#83 – Programming 101 with St. Vincent College, Pt. 2Matt brings the programming lecture full circle by elaborating on why the Novice LP eventually must end, what factors are at play, and how to continue to drive progress in the intermediate stage and beyond.
Matt brings the programming lecture full circle by elaborating on why the Novice LP eventually must end, what factors are at play, and how to continue to drive progress in the intermediate stage and beyond.
One theory of why the NLP ends is that the fatigue generated from a workout is too great to recover from by the next workout 48 hours later. Thus the trainee comes to the second workout under-recovered and thus unable to exert the amount of force he is theoretically capable of. Matt’s theory fundamentally agrees with this, but expands further upon the fatigue, or stress, factor in the Stress-Recovery-Adaptation equation.
If recovery were the only factor at play, he reasons, then the trainee should be able to rest another day or two and continue to add weight to the bar. The SRA cycle of LP could be extended from 48hrs to 72hrs, to 96hrs and so on. Of course, we know from the SRA cycle (and experience) that, given too long a recovery period, a trainee will begin to detrain, and lose strength adaptations. Thus both the stress and recovery factors must both be at play.
Recalling that the driver of stress in LP is intensity, or the load on the bar (as opposed to volume, which remains constant at 3×5, or 1×5 for deadlifts, during LP), his theory is that the load cannot be increased enough to cause sufficient stress to drive strength gains. Toward the end of LP, the percentage of load increase workout over workout gets smaller each workout, as the trainee adds an absolute 5 pounds to the bar but the denominator of the weight on the bar continues to grow. Thus a typical male trainee adding 5lbs to a 300lbs squat at the end of his LP is increasing the load on the bar by only ~1.6%, compared to the beginning of his LP where adding 5lbs to a 100lb squat would be a 5% increase. Additional strength adaptation at this point would require an increase larger than what the trainee is capable of actually putting on the bar and squatting.
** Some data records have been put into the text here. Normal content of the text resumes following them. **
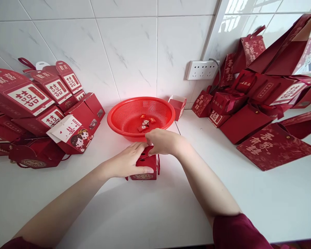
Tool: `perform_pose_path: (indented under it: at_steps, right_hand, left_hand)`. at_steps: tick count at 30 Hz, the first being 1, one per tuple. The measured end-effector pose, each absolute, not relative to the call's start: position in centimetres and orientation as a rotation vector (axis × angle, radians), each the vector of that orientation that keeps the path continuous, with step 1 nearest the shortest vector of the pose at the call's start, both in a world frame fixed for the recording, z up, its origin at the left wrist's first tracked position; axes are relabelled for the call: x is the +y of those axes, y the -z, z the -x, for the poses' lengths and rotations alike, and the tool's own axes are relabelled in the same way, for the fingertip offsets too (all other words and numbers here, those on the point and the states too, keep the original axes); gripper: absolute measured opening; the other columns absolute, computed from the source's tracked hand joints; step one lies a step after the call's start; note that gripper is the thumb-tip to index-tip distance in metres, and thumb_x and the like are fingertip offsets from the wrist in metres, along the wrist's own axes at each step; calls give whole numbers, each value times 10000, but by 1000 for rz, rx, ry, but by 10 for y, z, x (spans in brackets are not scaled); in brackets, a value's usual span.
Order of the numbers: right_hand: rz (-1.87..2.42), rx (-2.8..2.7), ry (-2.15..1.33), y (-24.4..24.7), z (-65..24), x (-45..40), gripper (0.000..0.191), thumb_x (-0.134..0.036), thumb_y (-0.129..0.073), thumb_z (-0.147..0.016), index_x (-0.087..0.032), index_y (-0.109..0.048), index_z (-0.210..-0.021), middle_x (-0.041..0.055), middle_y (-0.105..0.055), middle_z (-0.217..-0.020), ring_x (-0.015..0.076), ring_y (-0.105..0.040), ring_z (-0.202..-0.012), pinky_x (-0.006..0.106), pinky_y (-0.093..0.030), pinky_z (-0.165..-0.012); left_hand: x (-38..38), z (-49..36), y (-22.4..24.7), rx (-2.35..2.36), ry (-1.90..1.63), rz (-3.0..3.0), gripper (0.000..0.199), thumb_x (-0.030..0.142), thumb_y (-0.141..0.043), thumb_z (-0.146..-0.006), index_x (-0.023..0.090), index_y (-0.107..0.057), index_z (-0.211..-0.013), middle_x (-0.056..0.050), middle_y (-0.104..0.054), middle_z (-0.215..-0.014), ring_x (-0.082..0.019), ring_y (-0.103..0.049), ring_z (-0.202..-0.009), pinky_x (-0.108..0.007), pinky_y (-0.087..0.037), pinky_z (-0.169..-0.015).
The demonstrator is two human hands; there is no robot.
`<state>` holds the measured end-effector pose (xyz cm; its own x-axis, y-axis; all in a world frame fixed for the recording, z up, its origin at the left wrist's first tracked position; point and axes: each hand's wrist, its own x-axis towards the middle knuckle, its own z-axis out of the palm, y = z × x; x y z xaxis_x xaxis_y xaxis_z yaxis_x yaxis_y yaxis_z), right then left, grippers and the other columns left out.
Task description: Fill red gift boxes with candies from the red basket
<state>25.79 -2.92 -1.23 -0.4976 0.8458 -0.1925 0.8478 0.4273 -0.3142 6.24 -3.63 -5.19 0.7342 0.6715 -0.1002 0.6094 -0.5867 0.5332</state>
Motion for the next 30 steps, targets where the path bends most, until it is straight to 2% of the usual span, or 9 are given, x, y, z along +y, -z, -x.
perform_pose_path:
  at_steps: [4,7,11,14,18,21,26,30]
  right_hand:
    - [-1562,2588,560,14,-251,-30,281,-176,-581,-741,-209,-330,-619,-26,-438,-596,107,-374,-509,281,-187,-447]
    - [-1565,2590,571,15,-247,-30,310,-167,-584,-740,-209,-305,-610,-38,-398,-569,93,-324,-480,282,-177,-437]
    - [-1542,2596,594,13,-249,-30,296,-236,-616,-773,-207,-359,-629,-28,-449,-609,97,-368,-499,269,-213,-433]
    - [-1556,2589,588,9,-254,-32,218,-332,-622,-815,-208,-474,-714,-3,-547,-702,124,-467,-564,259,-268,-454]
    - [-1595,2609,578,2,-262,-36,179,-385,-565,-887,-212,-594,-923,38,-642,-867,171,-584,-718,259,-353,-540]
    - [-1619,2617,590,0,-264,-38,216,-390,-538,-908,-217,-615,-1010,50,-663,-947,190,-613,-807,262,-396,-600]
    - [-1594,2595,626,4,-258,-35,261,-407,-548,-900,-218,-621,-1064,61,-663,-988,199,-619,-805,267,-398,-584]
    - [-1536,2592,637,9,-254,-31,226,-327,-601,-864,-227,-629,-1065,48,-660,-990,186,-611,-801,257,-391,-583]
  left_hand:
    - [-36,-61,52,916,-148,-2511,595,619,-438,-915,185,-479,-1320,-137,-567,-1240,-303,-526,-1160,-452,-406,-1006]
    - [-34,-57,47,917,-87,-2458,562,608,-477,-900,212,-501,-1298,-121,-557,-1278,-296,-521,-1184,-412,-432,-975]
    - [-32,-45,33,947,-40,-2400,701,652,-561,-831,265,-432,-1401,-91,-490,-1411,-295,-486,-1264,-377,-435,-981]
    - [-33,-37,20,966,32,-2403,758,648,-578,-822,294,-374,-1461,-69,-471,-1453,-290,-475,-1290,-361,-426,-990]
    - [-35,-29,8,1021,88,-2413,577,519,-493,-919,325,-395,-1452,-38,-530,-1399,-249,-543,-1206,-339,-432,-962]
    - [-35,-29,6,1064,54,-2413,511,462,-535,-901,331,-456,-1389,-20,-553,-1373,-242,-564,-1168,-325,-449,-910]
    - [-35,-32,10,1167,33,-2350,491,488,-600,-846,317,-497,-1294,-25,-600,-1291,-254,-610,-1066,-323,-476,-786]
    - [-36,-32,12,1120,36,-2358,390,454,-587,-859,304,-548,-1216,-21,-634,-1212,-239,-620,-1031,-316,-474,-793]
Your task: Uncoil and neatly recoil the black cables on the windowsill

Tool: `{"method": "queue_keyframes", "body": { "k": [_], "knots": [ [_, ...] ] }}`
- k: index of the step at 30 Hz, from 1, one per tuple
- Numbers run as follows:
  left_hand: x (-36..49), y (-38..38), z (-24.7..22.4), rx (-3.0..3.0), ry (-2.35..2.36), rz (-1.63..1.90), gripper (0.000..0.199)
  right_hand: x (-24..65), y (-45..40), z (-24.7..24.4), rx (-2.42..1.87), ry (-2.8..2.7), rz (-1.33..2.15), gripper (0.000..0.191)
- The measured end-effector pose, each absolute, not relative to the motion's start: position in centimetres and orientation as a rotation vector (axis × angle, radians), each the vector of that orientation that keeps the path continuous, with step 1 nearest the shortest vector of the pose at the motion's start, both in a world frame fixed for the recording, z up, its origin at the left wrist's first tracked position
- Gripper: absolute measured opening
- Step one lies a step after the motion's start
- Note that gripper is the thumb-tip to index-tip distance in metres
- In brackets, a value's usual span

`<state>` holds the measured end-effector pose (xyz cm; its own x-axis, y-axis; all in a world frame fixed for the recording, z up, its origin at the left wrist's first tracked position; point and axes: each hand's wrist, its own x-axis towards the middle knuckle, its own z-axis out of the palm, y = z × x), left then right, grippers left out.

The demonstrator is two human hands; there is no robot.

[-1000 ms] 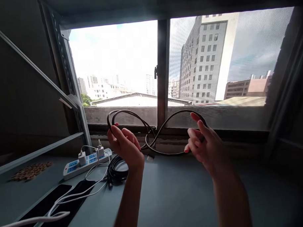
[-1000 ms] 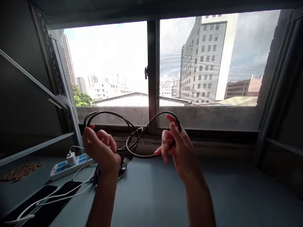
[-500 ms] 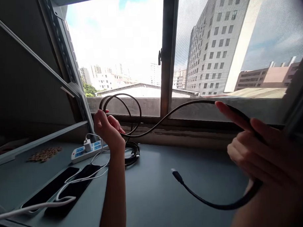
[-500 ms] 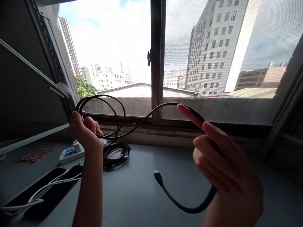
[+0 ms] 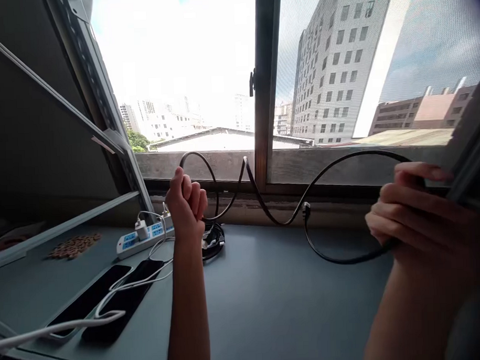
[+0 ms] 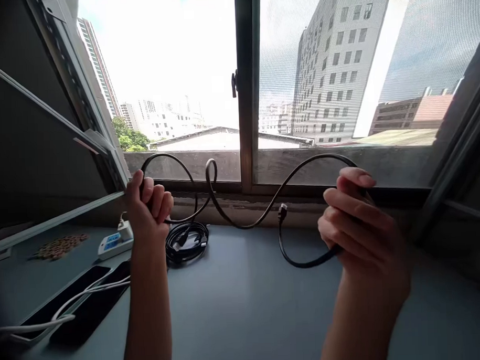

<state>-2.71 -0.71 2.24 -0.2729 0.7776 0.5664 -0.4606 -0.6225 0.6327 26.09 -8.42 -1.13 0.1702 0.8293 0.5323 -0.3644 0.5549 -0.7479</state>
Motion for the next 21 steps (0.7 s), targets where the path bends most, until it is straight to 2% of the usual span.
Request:
{"method": "queue_keyframes", "body": {
  "k": [1, 2, 4, 8, 14, 18, 21],
  "knots": [
    [-2.5, -0.8, 2.3, 1.153, 0.415, 1.845, 0.052, 25.2, -8.4, -0.8, -0.437, -1.051, 0.966, 0.047],
    [-2.3, -0.9, 2.3, 1.151, 0.397, 1.715, 0.056, 24.3, -8.4, -0.4, -0.389, -1.035, 1.053, 0.045],
    [-1.7, -1.0, 2.4, 1.153, 0.384, 1.493, 0.062, 22.6, -8.5, 0.5, -0.411, -1.066, 1.218, 0.020],
    [-0.4, -1.4, 2.0, 1.354, 0.404, 1.287, 0.065, 20.3, -8.6, 1.6, -0.519, -1.126, 1.185, 0.017],
    [1.1, -2.4, 1.2, 1.658, 0.510, 1.492, 0.062, 18.3, -8.0, 1.2, -0.844, -1.353, 0.996, 0.046],
    [1.7, -3.2, 1.4, 1.720, 0.487, 1.649, 0.063, 17.5, -7.4, 1.0, -0.951, -1.323, 0.891, 0.054],
    [1.9, -3.7, 1.5, 1.746, 0.465, 1.639, 0.062, 17.3, -7.5, 1.1, -0.923, -1.378, 0.955, 0.056]
  ]
}}
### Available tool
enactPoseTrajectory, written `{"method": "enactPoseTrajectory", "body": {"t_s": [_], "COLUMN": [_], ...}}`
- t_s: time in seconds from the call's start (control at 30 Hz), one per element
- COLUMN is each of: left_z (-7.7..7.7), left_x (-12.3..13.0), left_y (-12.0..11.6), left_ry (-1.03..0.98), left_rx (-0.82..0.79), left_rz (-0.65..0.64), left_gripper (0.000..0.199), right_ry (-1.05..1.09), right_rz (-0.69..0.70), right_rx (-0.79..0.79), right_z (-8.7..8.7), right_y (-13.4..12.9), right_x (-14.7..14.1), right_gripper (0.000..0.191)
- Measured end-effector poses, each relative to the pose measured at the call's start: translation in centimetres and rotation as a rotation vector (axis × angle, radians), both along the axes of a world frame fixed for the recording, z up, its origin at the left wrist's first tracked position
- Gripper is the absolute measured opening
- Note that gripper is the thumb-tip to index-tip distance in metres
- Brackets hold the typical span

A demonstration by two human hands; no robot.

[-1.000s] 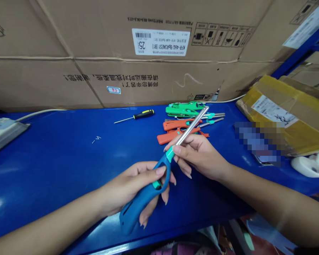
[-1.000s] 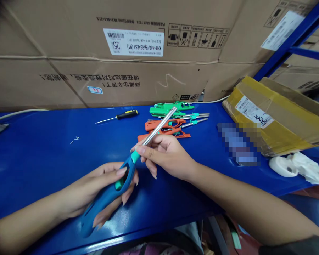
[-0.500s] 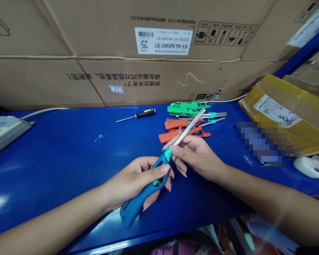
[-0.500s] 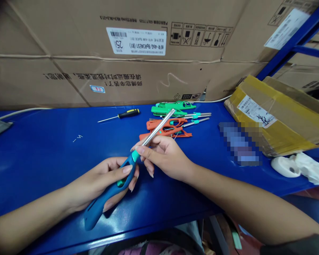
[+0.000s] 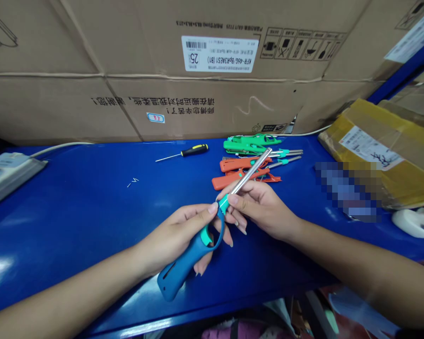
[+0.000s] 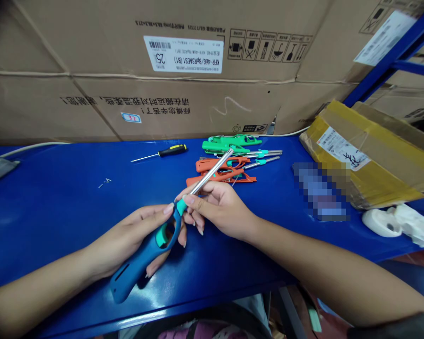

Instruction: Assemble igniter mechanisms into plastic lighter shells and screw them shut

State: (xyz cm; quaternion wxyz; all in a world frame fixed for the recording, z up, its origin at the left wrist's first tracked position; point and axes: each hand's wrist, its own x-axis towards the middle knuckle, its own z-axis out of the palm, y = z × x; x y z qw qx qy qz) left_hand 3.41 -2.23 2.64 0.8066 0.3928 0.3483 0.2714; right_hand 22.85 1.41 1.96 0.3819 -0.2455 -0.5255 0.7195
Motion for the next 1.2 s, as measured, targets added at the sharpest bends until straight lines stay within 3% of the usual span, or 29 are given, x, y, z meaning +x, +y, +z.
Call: {"method": "enactPoseTrajectory", "body": {"t_s": [0.2, 0.43, 0.73, 1.2], "left_z": [-0.3, -0.1, -1.2, -0.8], "left_x": [-0.2, -0.1, 0.0, 0.3], "left_y": [0.0, 0.3, 0.3, -0.2], "left_ry": [-0.060, -0.107, -0.100, -0.011], "left_rx": [0.011, -0.119, -0.071, -0.051], "left_rz": [0.003, 0.005, -0.009, 0.014], "left_gripper": [0.036, 0.036, 0.034, 0.038], "right_ry": [-0.030, -0.011, 0.000, -0.058], "right_rz": [-0.007, -0.057, -0.006, -0.047], "right_rx": [0.015, -0.046, -0.093, -0.116], "right_z": [0.3, -0.2, -1.3, -1.2], "right_y": [-0.2, -0.1, -0.2, -0.9], "right_x": [0.2, 0.1, -0.1, -0.7], "right_gripper": [0.018, 0.019, 0.022, 0.032]}}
So, at this point, what do we do? Enter the “minimum effective dose” approach to programming, which was originally discussed in episode #53. LP is the simplest approach to programming, changing a single variable (intensity) at a time to drive stress. Once that stops working, we must change more than one variable. The logical thing to do is to perform more work, thus we must increase volume. 3 sets of 5 might become 4×5, then 5×5, and so on. At some point volume cannot be practically increased any further (imagine 10×5, it would take forever!), so we must manipulate both the intensity and the volume over time to continue to drive adaptation.
This approach — changing a single variable at a time until that no longer works — is essentially what is happening with the popular Texas Method intermediate training program. Monday is volume day (5×5 at 90% of 5RM), Wednesday is light day (3×5 at 80% of 1RM), and Friday is intensity day (1×5 at a new PR weight). However, most trainees simply jump straight from LP to Texas Method without changing the variables gradually from one program to the next, and thus they do not develop the theoretical tools to evolve their programming once Texas Method inevitably ends.